L’objectif principal derrière la création de la famille Layli est de permettre à chaque membre de transmettre des messages et des conseils dans son domaine respectif, en s’adressant à sa communauté de manière personnalisée. D’ailleurs, Zina, qui est étudiante en quatrième année, prendra bientôt la parole concernant la grève des étudiants en médecine, qu’elle suit de près.
Est-ce que les membres de votre famille virtuelle vont vieillir et évoluer au fil du temps?

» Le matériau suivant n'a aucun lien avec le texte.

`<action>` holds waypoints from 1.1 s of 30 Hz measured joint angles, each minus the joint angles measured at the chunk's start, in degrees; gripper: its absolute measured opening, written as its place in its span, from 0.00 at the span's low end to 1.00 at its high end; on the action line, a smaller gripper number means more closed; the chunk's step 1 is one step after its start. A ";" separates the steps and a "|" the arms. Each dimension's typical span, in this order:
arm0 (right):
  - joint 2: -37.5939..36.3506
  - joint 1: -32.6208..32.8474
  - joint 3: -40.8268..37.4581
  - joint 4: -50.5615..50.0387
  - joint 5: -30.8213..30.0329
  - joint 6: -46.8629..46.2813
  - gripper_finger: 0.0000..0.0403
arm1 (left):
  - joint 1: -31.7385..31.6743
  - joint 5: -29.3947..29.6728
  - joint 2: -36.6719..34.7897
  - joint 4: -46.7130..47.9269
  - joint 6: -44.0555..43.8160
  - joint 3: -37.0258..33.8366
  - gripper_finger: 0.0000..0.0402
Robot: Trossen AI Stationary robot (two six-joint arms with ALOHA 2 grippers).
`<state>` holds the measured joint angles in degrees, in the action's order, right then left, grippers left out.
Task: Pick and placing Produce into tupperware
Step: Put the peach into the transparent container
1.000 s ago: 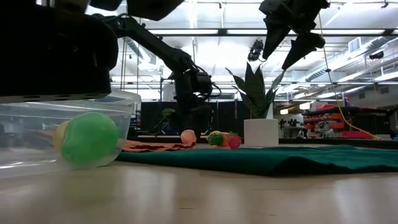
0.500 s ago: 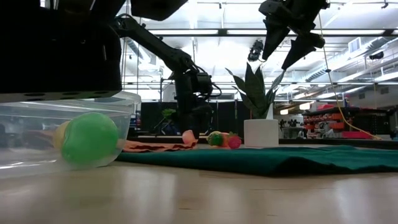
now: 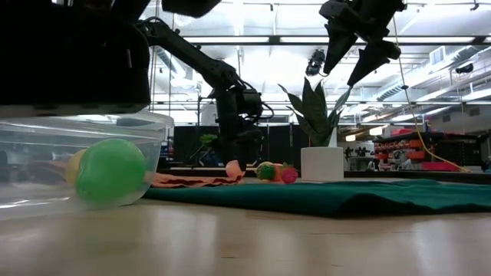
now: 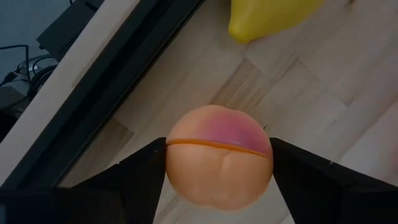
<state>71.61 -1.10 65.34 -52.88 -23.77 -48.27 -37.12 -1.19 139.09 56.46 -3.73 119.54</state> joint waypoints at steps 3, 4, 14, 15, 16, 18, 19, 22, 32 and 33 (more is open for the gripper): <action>0.00 0.00 0.00 0.00 0.00 0.00 0.78 | 0.00 -0.17 0.00 0.99 0.12 0.70 0.66; 0.00 0.00 0.00 0.00 0.00 0.00 0.78 | 0.00 -0.51 0.00 1.25 0.34 1.11 0.64; 0.00 -0.02 0.00 -0.05 0.00 0.00 0.78 | -0.04 -1.22 -0.05 10.78 2.23 9.38 0.70; 0.00 -0.01 0.00 -0.09 0.00 0.00 0.78 | -0.04 -1.22 -0.10 11.98 2.66 10.34 0.71; 0.00 -0.01 0.00 -0.20 0.00 0.02 0.78 | -0.03 -1.24 -0.11 13.72 2.91 11.48 0.70; 0.00 -0.02 0.00 -0.22 0.00 0.26 0.78 | 0.03 -1.25 -0.11 16.73 2.92 13.51 0.68; 0.00 -0.02 0.00 -0.24 0.00 0.36 0.78 | 0.12 -1.27 -0.13 17.46 2.89 14.27 0.66; 0.00 -0.02 0.00 -0.27 0.00 0.90 0.78 | 0.43 -1.33 -0.36 20.73 2.85 15.48 0.64; 0.00 0.09 0.00 -4.50 -0.04 2.73 0.78 | 3.22 -2.07 -2.33 30.55 0.70 15.18 0.71; 0.00 0.15 0.00 -4.93 -0.06 3.03 0.78 | 3.82 -2.15 -2.68 31.07 0.58 15.18 0.70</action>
<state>71.61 -0.95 65.34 -57.81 -23.83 -45.24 -33.31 -3.34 136.40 87.53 -3.16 134.72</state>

Aujourd’hui, ils ont respectivement 33 ans pour Kenza, 28 ans pour Mehdi et 22 ans pour Zina. Ils vont évoluer dans la vie. Bien sûr, il va y avoir des mariages, des diplômes, etc. Alors, est-ce qu’on va arriver à les faire évoluer physiquement? Par exemple, pour qu’ils puissent avoir des enfants et autres, il faut que, physiquement, on voie un petit ventre. C’est tout un challenge et j’espère qu’on y arrivera avec les outils d’IA.
Pouvons-nous nous attendre à de nouveaux membres de la famille Layli?
Alors, moi je me plais à faire une comparaison, c’est que les Layli sont les Kardashian de l’IA. Donc oui, d’autres membres viendront bientôt agrandir la famille.